Of course. “Get him secure,” Greg told his soldiers grimly. “We’re getting out of here.”
More colonists had surrounded the containers, ignoring Sparrow’s weapons. They were squabbling again, shoving at each other. Someone behind the row of colonists began to fire, and the people began to drop, one by one in a row, from both sides. “But—” Arin broke off. “Can’t you stop them?”
“We’ve got nothing to stop them with,” Greg said, as gently as he could. And he lifted them off, abandoning the chaos, pointing Sparrow’s nose at the pristine stars.

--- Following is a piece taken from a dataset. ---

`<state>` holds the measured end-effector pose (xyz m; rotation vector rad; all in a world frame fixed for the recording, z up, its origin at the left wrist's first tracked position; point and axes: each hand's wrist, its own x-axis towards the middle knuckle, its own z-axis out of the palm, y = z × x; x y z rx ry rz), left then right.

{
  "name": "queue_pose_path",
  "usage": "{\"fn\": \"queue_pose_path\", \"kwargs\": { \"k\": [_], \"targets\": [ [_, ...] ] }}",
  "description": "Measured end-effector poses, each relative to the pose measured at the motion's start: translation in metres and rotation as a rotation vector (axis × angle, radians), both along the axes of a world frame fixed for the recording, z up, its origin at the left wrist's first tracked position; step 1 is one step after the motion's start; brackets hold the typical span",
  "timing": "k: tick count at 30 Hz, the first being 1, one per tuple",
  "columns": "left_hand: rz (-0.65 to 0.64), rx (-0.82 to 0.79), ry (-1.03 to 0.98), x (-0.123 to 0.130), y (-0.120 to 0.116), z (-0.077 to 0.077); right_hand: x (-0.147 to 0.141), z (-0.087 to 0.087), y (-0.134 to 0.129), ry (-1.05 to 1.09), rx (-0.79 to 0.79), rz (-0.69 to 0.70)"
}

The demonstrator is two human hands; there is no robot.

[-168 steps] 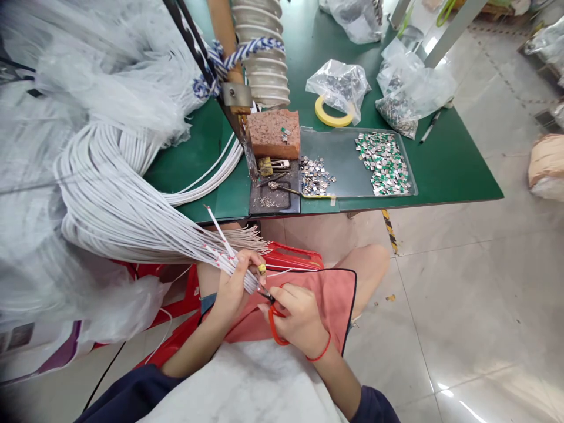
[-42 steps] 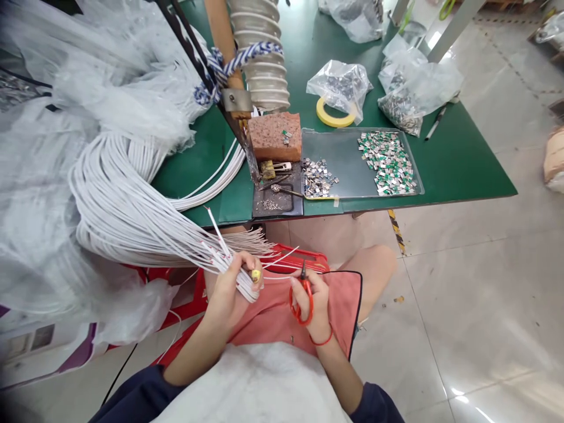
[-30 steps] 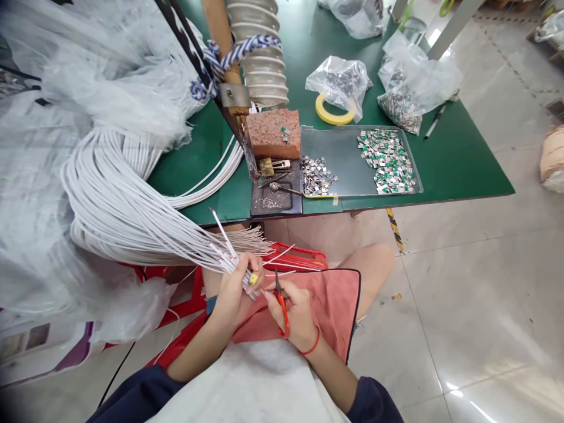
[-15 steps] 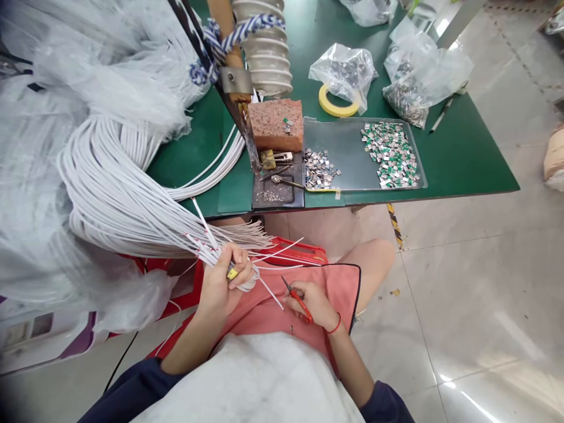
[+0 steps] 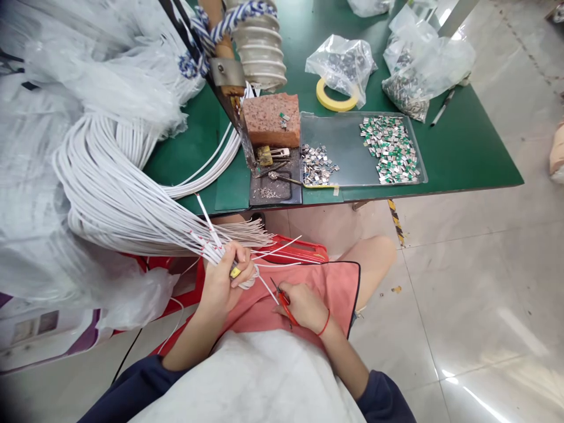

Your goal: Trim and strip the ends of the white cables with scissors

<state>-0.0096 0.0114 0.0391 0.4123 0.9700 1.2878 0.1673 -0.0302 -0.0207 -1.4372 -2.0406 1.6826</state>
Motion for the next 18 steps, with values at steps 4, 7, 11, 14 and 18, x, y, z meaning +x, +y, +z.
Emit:
{"fn": "queue_pose_path", "kwargs": {
  "k": [4, 7, 11, 14, 18],
  "targets": [
    [-0.011, -0.013, 0.038, -0.003, -0.003, -0.002, 0.002, -0.001, 0.006, 0.048, 0.023, 0.006],
    [-0.045, -0.017, 0.128, -0.004, -0.007, -0.01, 0.013, 0.003, 0.016, 0.159, -0.009, -0.131],
    [-0.298, 0.009, 0.338, 0.001, -0.014, -0.024, 0.023, 0.017, 0.031, 0.254, -0.07, -0.301],
    [-0.544, 0.027, 0.526, 0.009, -0.018, -0.029, 0.018, 0.026, 0.039, 0.309, -0.069, -0.319],
    [-0.58, 0.05, 0.692, 0.017, -0.022, -0.033, 0.01, 0.026, 0.041, 0.347, -0.058, -0.344]
  ]
}}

CHAPTER 7 (#ulink_f375355c-6033-5f9b-8553-477fa8b0a26a)
Greg lifted them off slowly, most likely in deference to the people on the ground, but Elena didn’t think his consideration would be necessary much longer. She had seen far too many squabbles go this way. In a few minutes, Yakutsk would be down five-hundred-odd colonists, and the dome governments would be back to accusations and raids. Or worse.
And she wouldn’t be able to do a damn thing to help.
She sat on the floor next to Arin, gripping the bench as the shuttle rose through Yakutsk’s light gravity and began generating its own field, stabilizing them. Shit. She was going to have to comm Bear.
“Greg,” she said, “can I have comms control?”
Across from her, Admiral Herrod sat in silence. She wanted to tell him to say something; his silence was unnerving. But he had helped, she realized. He had kept the shooters off them long enough for them to get Arin to safety. He had done something good.
Even a stopped clock is right once a day.